Um diese und weitere Klimakonflikte sichtbar zu machen, wurde von südlichen (Basis-)Bewegungen der Begriff der Klimagerechtigkeit eingeführt. Neben Fragen historischer Verantwortung und Lastenteilung propagiert Klimagerechtigkeit vor allem die schnelle Durchsetzung strikter Emissionsminderungen. Die hierfür notwendige gesellschaftliche Transformation ist insbesondere für die (strukturell privilegierte) Linke im Norden eine Herausforderung. Denn sie macht ein Nachdenken über die Ressourcenintensität hiesiger Konsumstandards und somit über Utopien jenseits von “Luxus für alle” erforderlich. Um Klimagerechtigkeit zu erreichen, ist es einerseits wichtig, ihre Forderungen zu konkretisieren und in lokalen Prozessen zu verankern. Andererseits ist eine verstärkte transnationale Vernetzung gefragt, um unterschiedliche Betroffenheiten und Wechselwirkungen zu erkennen und solidarisch gemeinsame Perspektiven entwickeln zu können.
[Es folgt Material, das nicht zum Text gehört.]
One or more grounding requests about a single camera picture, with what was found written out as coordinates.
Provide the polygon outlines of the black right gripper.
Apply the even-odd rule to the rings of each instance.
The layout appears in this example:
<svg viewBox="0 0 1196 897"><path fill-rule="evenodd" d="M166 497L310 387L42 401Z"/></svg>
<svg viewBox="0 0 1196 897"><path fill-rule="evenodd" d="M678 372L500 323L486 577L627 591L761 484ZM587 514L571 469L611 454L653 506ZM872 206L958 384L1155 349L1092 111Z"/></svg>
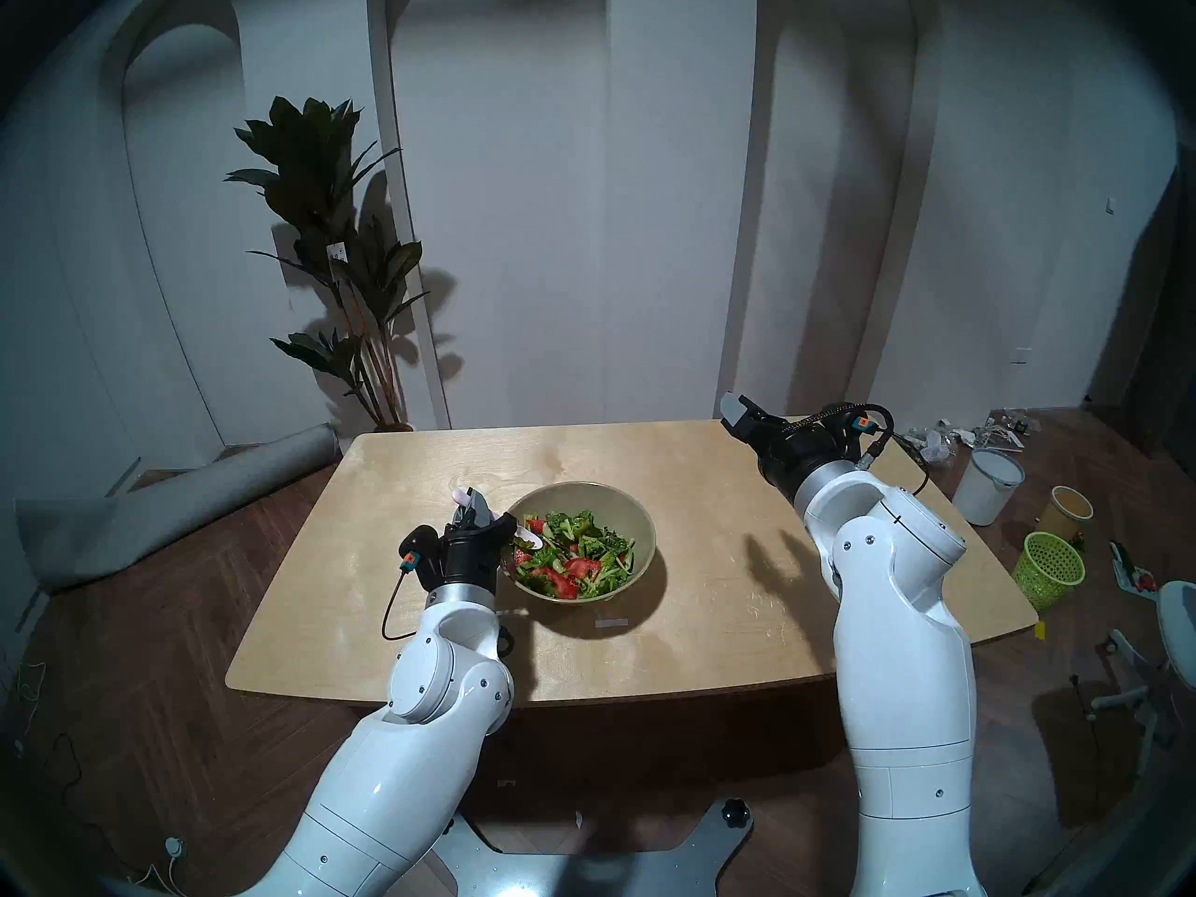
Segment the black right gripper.
<svg viewBox="0 0 1196 897"><path fill-rule="evenodd" d="M732 437L743 437L757 456L762 477L792 502L813 472L832 462L860 460L860 432L853 413L816 413L787 421L763 410L745 395L724 392L720 422Z"/></svg>

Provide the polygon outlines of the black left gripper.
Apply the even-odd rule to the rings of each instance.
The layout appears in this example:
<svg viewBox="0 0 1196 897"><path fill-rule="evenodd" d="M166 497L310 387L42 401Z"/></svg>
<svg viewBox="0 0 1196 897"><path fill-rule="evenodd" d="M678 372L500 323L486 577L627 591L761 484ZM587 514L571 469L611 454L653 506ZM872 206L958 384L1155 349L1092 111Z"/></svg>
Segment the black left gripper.
<svg viewBox="0 0 1196 897"><path fill-rule="evenodd" d="M433 554L432 590L453 584L496 590L501 553L520 524L509 513L495 518L475 489L453 489L453 526L445 527Z"/></svg>
Das ist der Grund, weshalb Anfang Oktober ein weltweiter Aktionstag für Klimagerechtigkeit stattfinden soll – nicht zuletzt im Anschluss an die durch die “Klimakarawane von Genf nach Kopenhagen” (Dezember 2009) gesetzten Impulse: AktivistInnen des “Klima!BewegungsNetzwerks” wollen hierfür zu einer direkten Aktion in Brandenburg mobilisieren. Denn dort werden nicht nur weiterhin Dörfer für Braunkohle abgebaggert – dem klimaschädlichsten Energieträger überhaupt – sondern auch Erkundungen für die “unterirdische Endlagerung” von abgetrenntem CO2 aus der Kohleverstromung durchführt. Dieses CCS genannte Verfahren soll die weitere Nutzung des “heimischen Energieträgers Braunkohle” ermöglichen. Technisch unausgereift und wirtschaftlich unsinnig, dient CCS hauptsächlich als klimapolitisches Feigenblatt für ein energietechnisches “weiter wie bisher”.
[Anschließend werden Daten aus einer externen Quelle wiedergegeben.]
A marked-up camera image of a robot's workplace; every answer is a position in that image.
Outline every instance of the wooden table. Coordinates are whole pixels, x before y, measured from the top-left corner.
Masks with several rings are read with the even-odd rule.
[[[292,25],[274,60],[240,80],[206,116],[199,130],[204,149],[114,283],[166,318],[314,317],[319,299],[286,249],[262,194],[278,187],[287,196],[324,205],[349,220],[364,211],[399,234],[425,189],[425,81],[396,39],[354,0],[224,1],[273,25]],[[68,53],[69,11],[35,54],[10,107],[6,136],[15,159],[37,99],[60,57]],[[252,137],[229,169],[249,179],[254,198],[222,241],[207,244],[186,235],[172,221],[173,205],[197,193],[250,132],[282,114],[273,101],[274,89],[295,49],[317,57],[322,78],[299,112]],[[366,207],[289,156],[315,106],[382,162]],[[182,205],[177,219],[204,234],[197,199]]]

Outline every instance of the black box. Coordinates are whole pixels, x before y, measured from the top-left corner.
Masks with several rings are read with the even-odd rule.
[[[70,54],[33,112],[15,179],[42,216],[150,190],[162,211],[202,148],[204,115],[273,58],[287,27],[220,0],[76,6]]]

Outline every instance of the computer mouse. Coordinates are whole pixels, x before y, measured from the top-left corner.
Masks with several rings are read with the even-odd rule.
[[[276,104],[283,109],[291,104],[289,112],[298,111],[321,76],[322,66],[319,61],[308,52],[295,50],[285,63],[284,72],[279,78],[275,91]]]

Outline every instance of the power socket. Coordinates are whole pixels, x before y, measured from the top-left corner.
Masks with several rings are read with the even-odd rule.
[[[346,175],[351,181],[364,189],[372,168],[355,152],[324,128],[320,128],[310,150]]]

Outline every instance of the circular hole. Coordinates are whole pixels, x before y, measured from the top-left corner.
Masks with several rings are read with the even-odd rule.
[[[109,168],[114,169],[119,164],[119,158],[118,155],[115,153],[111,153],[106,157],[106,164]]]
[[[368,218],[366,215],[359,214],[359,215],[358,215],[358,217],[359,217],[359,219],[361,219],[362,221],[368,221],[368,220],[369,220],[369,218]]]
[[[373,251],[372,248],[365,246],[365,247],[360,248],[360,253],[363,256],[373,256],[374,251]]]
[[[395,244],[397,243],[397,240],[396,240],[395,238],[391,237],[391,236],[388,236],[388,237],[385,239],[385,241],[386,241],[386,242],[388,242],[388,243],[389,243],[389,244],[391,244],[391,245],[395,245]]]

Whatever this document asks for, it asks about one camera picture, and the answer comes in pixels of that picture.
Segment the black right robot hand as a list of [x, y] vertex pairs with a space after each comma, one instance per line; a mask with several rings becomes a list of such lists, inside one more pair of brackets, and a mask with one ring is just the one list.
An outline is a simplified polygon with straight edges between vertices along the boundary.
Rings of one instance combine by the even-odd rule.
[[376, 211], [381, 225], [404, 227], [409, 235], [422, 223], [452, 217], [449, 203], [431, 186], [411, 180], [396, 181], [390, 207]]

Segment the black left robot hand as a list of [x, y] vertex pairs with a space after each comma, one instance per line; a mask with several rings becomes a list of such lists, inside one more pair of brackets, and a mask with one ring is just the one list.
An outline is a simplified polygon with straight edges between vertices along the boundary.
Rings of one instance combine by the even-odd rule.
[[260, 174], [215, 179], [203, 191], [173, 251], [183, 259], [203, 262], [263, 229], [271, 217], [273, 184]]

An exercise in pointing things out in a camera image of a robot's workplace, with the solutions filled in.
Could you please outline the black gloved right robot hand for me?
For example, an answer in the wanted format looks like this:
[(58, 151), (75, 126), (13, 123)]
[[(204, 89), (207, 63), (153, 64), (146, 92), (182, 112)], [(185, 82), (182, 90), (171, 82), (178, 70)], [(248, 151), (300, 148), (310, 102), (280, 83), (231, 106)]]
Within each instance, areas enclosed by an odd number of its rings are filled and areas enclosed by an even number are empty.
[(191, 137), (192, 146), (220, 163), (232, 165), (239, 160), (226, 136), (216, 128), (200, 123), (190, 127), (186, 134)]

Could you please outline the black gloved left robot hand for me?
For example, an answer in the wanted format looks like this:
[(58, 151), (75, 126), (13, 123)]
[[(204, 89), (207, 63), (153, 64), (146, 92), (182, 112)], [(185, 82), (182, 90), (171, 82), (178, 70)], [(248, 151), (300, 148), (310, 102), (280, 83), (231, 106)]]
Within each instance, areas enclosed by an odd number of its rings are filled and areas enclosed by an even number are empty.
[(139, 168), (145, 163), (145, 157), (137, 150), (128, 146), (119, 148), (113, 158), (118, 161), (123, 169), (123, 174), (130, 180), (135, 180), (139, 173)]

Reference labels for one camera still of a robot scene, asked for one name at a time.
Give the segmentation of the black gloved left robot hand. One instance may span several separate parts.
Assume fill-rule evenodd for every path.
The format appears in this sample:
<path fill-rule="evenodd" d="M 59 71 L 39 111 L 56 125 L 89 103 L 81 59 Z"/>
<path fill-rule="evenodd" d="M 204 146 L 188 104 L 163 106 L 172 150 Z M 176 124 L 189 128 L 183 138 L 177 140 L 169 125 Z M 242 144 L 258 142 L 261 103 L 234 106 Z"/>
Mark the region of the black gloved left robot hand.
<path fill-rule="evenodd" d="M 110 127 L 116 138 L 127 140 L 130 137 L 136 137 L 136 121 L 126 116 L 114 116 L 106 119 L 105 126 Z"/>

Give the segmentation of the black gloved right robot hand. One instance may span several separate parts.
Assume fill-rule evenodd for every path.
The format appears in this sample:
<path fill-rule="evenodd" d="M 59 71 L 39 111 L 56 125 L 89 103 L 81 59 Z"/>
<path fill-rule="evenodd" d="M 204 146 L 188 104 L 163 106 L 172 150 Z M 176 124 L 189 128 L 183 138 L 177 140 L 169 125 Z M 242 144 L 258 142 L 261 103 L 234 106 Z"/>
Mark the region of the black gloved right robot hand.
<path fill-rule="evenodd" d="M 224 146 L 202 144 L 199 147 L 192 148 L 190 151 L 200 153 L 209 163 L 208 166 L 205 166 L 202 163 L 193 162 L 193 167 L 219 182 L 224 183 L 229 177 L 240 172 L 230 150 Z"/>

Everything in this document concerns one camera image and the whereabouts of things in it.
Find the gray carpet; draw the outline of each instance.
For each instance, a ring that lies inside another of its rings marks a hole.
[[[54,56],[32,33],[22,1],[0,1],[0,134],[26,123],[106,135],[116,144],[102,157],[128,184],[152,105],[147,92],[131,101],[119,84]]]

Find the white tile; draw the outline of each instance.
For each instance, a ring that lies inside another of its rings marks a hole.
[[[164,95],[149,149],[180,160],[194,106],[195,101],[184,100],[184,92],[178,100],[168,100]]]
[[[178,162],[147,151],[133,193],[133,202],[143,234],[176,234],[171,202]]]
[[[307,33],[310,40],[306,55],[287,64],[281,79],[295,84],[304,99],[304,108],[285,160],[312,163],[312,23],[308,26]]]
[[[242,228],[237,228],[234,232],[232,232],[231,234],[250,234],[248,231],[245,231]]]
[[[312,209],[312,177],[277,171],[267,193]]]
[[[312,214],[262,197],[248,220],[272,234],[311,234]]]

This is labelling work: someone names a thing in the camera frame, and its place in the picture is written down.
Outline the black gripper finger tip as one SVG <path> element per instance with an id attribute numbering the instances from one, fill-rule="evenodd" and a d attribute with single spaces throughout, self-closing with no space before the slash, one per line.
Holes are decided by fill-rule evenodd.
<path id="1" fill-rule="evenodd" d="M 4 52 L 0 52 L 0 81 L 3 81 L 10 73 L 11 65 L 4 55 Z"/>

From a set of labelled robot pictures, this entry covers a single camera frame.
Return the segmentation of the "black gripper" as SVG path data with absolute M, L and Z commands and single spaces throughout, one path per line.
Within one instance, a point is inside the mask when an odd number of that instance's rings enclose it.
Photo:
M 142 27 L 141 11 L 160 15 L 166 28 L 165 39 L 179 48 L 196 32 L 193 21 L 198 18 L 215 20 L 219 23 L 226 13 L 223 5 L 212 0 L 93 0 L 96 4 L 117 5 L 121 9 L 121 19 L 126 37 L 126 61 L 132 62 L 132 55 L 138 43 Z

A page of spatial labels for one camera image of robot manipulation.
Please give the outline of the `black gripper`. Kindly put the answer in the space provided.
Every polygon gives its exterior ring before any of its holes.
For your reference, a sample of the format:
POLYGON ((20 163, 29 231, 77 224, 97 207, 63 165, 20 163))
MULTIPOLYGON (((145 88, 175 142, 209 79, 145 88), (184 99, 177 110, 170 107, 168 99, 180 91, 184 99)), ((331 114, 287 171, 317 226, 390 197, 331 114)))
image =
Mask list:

Federführend hierbei ist der Energiekonzern Vattenfall, der auch aufgrund seines unsozialen Geschäftsgebahrens und seiner besonders dreisten “greenwashing”-Strategie bereits jetzt ins Visier genommen wird: So liefen Ende März einige AktivistInnen beim Berliner Halbmarathon (Hauptsponsor: Vattenfall) in Firmenfarben mit Protestslogans bis ins Ziel. Zudem sind Kontakte zwischen linken Klimagruppen und Brandenburger BürgerInnen-Initiativen entstanden, die sich gegen Braunkohletagebau und CCS wehren. Hierzu passt, dass in NRW im August ein Klima-Camp gegen den dortigen Tagebau geplant ist.
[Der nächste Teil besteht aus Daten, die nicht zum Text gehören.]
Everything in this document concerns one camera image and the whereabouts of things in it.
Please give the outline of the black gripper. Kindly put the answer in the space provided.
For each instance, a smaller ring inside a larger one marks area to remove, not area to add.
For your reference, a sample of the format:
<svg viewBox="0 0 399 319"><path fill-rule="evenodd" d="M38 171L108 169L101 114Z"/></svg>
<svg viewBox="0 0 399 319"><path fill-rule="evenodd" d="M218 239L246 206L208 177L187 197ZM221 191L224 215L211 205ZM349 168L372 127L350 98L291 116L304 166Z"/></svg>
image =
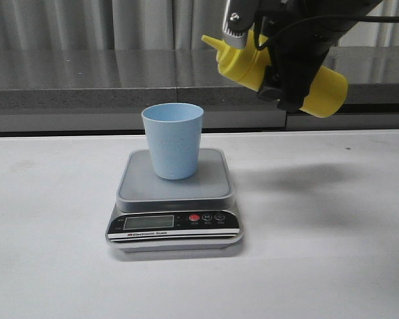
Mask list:
<svg viewBox="0 0 399 319"><path fill-rule="evenodd" d="M379 1L260 1L256 17L263 18L261 32L272 66L267 66L257 97L278 101L288 112L299 110L331 46L351 30L355 21L340 16L362 17Z"/></svg>

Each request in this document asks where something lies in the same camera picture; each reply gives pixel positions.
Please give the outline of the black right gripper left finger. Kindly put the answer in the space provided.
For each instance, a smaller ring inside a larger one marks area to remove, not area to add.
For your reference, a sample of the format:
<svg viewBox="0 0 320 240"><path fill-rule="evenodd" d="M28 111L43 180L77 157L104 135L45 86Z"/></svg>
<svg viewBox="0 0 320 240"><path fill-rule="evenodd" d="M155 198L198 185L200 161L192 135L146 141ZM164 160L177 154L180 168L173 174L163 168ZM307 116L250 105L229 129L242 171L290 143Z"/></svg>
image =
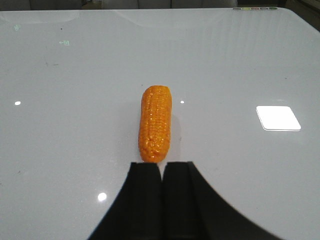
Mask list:
<svg viewBox="0 0 320 240"><path fill-rule="evenodd" d="M155 163L132 162L124 184L90 240L161 240L162 179Z"/></svg>

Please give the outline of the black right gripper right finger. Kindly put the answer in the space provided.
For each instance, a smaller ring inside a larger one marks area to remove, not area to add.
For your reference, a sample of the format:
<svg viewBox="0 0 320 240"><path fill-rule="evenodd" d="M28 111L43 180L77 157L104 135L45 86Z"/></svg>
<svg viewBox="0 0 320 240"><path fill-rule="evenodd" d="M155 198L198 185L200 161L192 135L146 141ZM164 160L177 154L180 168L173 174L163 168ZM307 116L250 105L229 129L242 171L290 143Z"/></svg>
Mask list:
<svg viewBox="0 0 320 240"><path fill-rule="evenodd" d="M163 173L166 240L276 240L229 205L189 162L169 162Z"/></svg>

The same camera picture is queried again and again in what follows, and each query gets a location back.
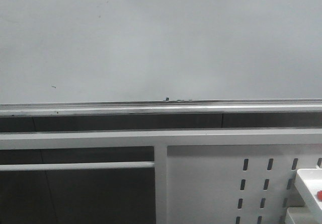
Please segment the white upper marker tray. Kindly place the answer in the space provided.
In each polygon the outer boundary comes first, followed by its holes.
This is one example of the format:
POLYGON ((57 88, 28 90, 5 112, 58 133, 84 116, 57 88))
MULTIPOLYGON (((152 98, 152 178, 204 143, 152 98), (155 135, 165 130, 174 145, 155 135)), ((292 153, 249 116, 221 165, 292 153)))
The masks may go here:
POLYGON ((294 185, 314 219, 321 223, 321 200, 317 197, 321 191, 321 169, 298 169, 294 185))

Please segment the white perforated pegboard panel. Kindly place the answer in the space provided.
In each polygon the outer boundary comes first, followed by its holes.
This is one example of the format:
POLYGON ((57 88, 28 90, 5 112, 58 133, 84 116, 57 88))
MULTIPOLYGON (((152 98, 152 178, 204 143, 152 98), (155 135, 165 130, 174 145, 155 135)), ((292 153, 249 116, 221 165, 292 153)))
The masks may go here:
POLYGON ((284 223, 296 171, 320 162, 319 144, 170 146, 168 222, 284 223))

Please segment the whiteboard with aluminium frame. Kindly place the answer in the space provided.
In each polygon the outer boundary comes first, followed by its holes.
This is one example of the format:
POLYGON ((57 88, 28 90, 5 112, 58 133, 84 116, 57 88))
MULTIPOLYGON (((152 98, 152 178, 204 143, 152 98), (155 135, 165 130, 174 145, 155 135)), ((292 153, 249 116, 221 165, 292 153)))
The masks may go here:
POLYGON ((321 0, 1 0, 1 111, 321 111, 321 0))

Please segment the white lower tray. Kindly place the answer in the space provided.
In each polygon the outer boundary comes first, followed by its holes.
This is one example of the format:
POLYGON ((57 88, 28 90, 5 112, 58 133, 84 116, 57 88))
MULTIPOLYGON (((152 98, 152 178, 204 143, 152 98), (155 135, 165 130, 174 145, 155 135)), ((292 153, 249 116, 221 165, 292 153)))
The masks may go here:
POLYGON ((318 224, 306 207, 289 207, 285 217, 286 224, 318 224))

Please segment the white metal stand frame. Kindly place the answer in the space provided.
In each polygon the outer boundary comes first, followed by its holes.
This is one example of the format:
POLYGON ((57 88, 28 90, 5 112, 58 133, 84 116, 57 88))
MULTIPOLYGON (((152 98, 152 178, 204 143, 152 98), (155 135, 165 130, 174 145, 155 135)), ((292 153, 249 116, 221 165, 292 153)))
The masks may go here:
POLYGON ((1 135, 1 223, 169 223, 170 146, 321 145, 320 129, 1 135))

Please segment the red capped marker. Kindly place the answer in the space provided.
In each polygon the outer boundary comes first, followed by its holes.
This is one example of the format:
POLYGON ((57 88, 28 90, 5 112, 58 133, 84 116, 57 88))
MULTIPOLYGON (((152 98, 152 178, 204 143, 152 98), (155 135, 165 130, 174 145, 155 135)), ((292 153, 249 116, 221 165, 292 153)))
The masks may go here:
POLYGON ((316 197, 319 201, 322 201, 322 191, 321 190, 316 193, 316 197))

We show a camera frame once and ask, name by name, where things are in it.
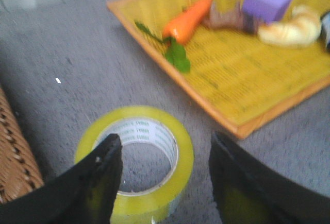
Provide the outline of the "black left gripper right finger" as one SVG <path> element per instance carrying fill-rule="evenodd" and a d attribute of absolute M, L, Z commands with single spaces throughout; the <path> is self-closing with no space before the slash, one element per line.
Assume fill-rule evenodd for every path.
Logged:
<path fill-rule="evenodd" d="M 223 223 L 329 223 L 329 198 L 271 170 L 226 134 L 211 137 L 209 173 Z"/>

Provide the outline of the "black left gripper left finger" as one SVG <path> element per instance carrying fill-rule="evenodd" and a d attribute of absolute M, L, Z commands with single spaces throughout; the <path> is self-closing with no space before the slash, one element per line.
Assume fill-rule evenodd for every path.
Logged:
<path fill-rule="evenodd" d="M 110 134 L 45 186 L 1 206 L 1 223 L 110 223 L 122 175 L 122 144 Z"/>

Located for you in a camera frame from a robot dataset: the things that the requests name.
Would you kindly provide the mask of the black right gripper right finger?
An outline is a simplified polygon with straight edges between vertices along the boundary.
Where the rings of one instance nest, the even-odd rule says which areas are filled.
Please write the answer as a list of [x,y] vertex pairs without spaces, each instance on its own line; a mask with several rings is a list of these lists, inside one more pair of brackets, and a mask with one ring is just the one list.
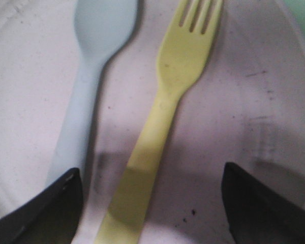
[[231,162],[224,167],[223,205],[235,243],[305,243],[305,210]]

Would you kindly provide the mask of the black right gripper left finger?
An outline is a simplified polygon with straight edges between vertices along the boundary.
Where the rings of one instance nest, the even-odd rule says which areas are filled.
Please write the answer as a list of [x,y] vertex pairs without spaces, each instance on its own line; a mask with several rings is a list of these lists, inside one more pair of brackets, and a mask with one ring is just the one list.
[[0,243],[71,243],[83,209],[78,168],[0,219]]
Der Kampf gegen die (Re-)Etablierung der Atomkraft als “saubere, klimafreundliche und alternativlose Energieform der Zukunft” wird im Castorjahr ebenfalls ein wichtiges Aktionsfeld der Klimabewegung sein. Darüber hinaus haben sich in vielen Städten “Umsonstfahr- und Sozialticketinitiativen” gebildet, um ein klimaverträgliches Recht auf Mobilität für alle praktisch durchzusetzen. Schließlich sei auch erwähnt, dass die Zahl der Projekte ständig wächst, welche kollektiven, regionalen Nahrungsmittelanbau ausdrücklich als Beitrag zu einem post-fossilistischen Zeitalter begreifen.
Hinsichtlich transnationaler Vernetzung ist die nächste zentrale Station Bonn. Dort werden sich Anfang Juni anlässlich der nächsten UNO-Zwischenverhandlungen europäische und internationale KlimaaktivistInnen treffen, unter anderem um die Erfahrungen und Ergebnisse des “Gipfels sozialer Bewegungen” in Cochabamba auszuwerten, zu dem die bolivianische Regierung als Reaktion auf die gescheiterten Verhandlungen in Kopenhagen vom 20. bis 22. April geladen hatte. Eine globale, solidarische Klimabewegung von unten beginnt sich zu organisieren. Sie ist nötiger denn je.